Abstract

Using a modified continuously operated laboratory plant which had been constructed in our group to visualize the salt separation from supercritical water using neutron radiography we investigated the continuous salt separation and recovery from supercritical water for four different ternary salt and water mixtures containing either a type 1 and a type 2 salt or a mixture of two type 2 salts. As the mixture of Na 3PO 4/K 2SO 4 (both type 2 salts) may form a mixture of K 3PO 4/Na 2SO 4 (type 1/type 2) by permutation of the ions during precipitation from supercritical water, the separation performance of the K 3PO 4/Na 2SO 4 mixture containing the same concentration in sodium, potassium, sulfate, and phosphate as the Na 3PO 4/K 2SO 4 mixture was investigated as well. Both mixtures showed the same trend in the separation performance exhibiting a maximum in the separation efficiency in the temperature range studied, and showing a preferential separation of sodium and phosphate or potassium and sulfate ions depending on the temperature of the separator vessel. The mixtures of Na 3PO 4/Na 2SO 4 and Na 2SO 4/K 2SO 4 were “real type 2 salt mixtures”, i.e. mixtures in which the permutation of the ions does not lead to the formation of a type 1 salt in the respective mixture. The salts from the Na 3PO 4/Na 2SO 4 mixture could not be recovered as a concentrated brine.

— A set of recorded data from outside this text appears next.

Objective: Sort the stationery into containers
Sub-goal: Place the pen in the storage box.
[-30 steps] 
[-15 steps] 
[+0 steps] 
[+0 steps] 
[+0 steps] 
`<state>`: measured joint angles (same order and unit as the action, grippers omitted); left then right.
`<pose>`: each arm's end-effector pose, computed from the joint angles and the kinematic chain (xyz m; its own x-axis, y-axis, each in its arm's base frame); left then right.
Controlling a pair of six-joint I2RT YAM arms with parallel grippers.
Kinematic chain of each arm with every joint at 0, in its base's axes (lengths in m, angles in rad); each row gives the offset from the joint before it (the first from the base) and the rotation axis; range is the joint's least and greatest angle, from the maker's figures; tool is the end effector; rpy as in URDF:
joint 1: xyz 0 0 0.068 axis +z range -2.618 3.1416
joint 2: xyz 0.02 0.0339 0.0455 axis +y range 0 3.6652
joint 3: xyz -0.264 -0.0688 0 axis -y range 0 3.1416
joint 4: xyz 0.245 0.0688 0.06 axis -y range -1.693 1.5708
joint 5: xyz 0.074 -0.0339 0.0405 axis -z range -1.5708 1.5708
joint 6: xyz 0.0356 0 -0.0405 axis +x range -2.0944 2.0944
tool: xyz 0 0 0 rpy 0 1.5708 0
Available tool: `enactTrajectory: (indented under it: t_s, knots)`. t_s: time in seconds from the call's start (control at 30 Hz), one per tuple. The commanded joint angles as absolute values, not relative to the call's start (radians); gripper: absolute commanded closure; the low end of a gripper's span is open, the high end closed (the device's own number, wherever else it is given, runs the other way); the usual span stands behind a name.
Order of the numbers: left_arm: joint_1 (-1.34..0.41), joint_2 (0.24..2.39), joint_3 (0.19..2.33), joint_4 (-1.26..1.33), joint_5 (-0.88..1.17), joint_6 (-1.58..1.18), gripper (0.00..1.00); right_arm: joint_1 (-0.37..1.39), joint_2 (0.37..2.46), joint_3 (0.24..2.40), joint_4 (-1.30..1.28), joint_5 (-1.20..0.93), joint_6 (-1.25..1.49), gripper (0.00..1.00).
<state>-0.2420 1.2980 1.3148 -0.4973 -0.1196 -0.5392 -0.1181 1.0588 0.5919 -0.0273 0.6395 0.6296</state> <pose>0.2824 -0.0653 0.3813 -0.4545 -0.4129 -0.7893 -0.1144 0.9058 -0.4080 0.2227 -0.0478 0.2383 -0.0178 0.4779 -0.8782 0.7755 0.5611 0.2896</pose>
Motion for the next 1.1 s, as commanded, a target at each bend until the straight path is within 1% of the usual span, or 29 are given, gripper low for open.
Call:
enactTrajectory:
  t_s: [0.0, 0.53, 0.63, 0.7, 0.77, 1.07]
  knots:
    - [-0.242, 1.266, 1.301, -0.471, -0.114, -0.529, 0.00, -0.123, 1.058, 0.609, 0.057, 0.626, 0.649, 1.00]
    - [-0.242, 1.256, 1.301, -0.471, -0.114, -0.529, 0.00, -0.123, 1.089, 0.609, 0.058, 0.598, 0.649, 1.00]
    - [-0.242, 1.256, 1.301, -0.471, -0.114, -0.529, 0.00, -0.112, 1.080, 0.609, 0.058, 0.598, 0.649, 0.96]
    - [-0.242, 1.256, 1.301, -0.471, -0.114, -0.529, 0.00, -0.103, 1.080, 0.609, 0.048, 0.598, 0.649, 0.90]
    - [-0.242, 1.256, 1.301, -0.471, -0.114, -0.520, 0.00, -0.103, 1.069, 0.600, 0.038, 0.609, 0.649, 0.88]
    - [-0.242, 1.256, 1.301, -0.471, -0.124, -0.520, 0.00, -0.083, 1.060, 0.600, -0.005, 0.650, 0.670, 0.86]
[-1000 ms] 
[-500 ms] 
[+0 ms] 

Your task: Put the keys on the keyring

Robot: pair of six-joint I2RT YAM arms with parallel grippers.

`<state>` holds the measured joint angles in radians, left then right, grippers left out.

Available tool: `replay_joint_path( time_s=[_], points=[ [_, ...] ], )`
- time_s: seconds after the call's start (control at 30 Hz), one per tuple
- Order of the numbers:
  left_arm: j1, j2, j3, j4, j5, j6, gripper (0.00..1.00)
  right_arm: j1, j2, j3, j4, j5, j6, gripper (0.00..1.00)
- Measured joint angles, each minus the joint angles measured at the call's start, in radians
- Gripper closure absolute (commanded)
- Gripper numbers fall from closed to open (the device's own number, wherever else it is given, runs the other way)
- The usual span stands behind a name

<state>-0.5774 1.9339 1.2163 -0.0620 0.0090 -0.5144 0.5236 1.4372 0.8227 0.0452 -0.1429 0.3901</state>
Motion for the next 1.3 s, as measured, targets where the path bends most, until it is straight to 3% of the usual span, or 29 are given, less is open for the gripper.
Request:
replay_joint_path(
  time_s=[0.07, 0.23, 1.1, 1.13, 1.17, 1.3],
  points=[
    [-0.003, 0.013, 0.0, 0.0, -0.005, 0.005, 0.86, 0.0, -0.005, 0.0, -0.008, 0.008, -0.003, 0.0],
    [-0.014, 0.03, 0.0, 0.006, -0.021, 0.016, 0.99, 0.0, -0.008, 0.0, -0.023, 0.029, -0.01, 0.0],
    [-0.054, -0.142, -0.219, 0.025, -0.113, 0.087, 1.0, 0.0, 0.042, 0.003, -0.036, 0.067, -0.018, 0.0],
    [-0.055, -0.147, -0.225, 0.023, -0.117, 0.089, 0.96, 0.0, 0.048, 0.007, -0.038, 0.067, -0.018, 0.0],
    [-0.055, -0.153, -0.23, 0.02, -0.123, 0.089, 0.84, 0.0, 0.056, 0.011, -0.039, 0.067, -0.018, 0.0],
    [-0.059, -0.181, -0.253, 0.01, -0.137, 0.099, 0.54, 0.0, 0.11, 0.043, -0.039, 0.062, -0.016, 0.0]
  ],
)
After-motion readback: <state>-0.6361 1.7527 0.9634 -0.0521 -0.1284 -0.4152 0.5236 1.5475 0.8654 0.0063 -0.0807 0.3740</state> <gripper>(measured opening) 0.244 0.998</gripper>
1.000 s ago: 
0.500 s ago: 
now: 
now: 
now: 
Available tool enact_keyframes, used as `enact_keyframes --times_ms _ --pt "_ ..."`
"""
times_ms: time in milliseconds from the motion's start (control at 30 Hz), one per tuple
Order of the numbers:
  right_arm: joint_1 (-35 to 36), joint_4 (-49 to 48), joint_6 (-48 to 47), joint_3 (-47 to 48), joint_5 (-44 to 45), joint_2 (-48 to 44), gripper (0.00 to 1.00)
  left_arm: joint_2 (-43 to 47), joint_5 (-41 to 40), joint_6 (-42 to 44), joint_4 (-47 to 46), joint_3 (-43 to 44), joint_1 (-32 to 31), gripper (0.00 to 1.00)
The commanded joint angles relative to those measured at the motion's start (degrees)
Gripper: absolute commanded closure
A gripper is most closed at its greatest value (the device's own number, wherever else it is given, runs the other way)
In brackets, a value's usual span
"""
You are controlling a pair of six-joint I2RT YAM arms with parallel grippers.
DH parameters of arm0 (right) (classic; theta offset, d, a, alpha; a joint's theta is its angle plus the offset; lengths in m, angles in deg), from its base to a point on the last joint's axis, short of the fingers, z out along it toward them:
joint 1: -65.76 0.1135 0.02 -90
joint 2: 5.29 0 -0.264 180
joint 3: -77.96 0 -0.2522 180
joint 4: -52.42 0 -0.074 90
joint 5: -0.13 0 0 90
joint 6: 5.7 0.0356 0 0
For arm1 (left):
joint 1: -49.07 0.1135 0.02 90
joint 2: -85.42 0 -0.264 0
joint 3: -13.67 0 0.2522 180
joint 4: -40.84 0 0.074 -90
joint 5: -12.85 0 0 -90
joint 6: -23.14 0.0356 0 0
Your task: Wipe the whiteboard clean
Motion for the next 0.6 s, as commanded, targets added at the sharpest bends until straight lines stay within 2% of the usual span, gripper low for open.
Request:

This salt mixture behaved as would be expected for the respective single type 2 salt solutions of either Na 3PO 4 or Na 2SO 4. Interestingly, a concentrated brine could be recovered for the Na 2SO 4/K 2SO 4 mixture with the salt recovery in the brine effluent showing a maximum at a separator setpoint temperature of 450–460 °C. Beyond this temperature the salt mixture became “sticky”, thus exhibiting the behavior as would be expected for a type 2 salt mixture.